**About this exercise:** For the material below, count the lines containing "frame" and reply with the number alone.

**Data for this exercise:**
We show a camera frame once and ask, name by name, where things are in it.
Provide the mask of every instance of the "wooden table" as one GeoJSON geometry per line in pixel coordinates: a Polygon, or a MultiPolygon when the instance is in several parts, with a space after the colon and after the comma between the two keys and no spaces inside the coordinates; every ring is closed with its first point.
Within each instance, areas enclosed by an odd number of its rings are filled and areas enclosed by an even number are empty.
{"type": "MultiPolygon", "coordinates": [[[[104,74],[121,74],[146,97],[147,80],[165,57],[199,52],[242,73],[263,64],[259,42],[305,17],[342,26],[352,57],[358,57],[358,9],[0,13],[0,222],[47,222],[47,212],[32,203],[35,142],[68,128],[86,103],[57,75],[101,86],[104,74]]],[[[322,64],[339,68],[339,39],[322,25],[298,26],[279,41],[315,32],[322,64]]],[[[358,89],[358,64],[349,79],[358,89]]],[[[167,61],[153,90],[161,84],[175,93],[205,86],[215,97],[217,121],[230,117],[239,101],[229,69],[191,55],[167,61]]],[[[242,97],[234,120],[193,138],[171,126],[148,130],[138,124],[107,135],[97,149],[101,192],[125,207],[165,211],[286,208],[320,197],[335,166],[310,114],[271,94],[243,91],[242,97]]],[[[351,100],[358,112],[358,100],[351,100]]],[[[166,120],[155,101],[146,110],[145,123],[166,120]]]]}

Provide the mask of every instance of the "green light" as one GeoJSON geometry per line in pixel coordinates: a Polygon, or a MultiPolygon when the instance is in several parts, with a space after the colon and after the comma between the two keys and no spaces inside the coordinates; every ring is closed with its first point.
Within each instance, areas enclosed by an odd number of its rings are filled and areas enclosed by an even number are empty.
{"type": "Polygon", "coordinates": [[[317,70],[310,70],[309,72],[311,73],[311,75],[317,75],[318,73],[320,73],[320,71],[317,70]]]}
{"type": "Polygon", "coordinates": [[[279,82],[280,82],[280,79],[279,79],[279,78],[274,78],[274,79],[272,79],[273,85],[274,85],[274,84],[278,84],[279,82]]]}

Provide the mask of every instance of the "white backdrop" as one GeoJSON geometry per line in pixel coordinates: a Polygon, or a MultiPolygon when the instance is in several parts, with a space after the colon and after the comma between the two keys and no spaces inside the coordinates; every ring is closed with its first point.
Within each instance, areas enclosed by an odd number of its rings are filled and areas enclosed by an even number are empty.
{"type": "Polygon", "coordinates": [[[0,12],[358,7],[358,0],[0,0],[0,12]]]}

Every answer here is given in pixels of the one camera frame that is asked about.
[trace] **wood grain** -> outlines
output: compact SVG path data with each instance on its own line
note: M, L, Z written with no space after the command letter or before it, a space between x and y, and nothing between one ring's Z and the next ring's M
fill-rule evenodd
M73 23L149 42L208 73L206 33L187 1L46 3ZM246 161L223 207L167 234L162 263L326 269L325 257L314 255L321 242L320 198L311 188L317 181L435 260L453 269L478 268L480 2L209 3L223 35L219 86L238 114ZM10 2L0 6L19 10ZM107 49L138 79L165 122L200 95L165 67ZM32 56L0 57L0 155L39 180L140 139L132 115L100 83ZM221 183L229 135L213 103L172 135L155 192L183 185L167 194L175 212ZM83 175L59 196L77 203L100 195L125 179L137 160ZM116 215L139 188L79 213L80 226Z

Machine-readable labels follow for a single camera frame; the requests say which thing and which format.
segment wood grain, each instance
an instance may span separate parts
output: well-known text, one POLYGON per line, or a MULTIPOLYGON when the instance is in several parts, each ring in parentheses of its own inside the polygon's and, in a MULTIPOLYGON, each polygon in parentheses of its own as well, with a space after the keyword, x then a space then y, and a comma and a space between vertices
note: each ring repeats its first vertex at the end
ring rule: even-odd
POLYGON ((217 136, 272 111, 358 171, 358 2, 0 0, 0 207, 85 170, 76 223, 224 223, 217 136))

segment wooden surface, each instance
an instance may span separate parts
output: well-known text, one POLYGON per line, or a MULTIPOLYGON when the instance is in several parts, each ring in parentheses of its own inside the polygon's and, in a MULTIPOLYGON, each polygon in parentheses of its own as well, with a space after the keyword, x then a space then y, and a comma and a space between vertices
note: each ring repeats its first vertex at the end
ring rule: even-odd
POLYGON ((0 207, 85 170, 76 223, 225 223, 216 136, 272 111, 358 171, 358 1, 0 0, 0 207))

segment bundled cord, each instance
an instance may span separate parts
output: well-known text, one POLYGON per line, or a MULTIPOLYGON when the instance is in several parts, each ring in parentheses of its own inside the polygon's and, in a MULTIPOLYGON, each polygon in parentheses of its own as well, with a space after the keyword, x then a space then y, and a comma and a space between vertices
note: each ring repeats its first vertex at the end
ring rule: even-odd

**Task solution:** 3